Population (2021 census)
- • Total: 2,720,876
- • Density: 113.6/km^{2} (294.2/sq mi)
- HDI (2022): 0.512 low · 9th of 14

= Sassandra-Marahoué District =

District of Ivory Coast

Sassandra-Marahoué District (District du Sassandra-Marahoué, /fr/) is one of fourteen administrative districts of Ivory Coast. The district is located in the central part of the country. The capital of the district is Daloa.

==Creation==
Sassandra-Marahoué District was created in a 2011 administrative reorganisation of the subdivisions of Ivory Coast. The territory of the district was composed by merging the regions of Haut-Sassandra and Marahoué.

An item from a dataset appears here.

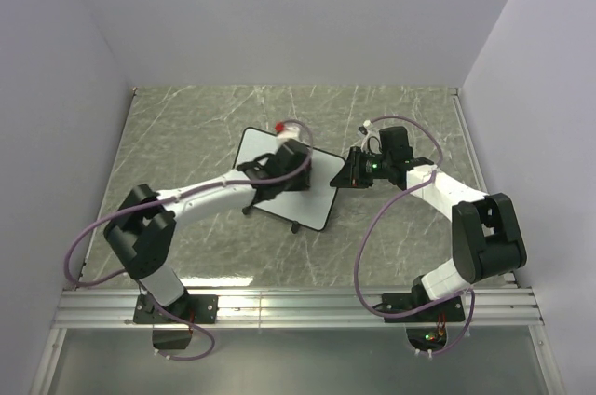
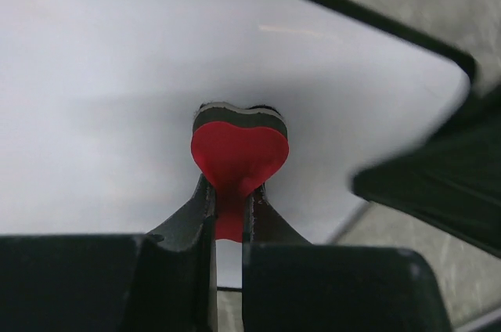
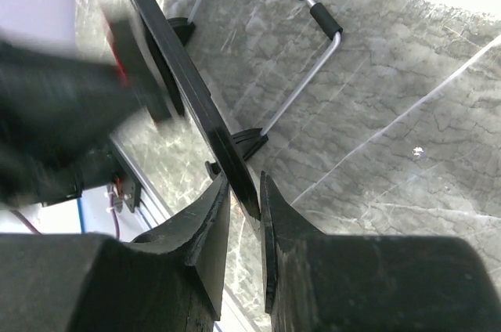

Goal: Erase the whiteboard

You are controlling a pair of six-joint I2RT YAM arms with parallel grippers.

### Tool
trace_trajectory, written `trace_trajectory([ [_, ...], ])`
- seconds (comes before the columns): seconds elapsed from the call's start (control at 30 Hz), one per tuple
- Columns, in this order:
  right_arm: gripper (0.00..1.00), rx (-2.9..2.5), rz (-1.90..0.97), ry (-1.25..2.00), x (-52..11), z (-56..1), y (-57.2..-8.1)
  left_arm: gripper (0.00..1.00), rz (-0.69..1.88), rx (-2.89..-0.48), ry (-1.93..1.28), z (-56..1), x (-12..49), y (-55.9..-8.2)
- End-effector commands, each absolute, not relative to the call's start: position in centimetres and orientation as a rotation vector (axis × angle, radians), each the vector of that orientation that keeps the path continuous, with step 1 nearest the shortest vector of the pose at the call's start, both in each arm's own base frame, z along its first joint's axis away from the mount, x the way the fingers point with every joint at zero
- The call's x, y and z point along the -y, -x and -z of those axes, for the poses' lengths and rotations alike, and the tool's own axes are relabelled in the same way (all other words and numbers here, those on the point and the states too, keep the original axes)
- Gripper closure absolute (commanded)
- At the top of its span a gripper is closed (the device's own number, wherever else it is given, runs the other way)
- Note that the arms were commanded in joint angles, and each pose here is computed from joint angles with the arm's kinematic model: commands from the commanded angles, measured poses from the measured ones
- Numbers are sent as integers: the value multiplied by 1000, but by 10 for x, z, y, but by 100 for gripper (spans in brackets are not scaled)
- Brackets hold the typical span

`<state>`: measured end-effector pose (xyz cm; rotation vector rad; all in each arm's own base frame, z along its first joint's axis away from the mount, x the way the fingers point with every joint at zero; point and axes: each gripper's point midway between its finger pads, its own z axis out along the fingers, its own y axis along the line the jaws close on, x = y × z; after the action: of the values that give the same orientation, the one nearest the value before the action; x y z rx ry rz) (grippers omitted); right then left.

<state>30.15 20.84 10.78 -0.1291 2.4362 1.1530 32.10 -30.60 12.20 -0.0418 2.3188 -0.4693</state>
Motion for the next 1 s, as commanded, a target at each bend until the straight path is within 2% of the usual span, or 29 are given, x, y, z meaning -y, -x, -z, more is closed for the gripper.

==Administrative divisions==
Sassandra-Marahoué District is currently subdivided into two regions and the following departments:
- Haut-Sassandra Region (region seat also in Daloa)
  - Daloa Department
  - Issia Department
  - Vavoua Department
  - Zoukougbeu Department
- Marahoué Region (region seat in Bouaflé)
  - Bouaflé Department
  - Sinfra Department
  - Zuénoula Department

==Population==
According to the 2021 census, Sassandra-Marahoué District has a population of 2,720,876, making it the third most populous district in Ivory Coast, behind Abidjan Autonomous District and Montagnes District.

===Villages===

- Détroya
- Zébouo-Nord

=== Religion ===

Sassandra-Marahoué has a religiously diverse population. According to the 2021 census, Islam is the plurality religion in the district (40.3%), followed by Christianity (38.8%) and those with no religion (15.0%). A smaller share of residents adhere to traditional religions or other faiths.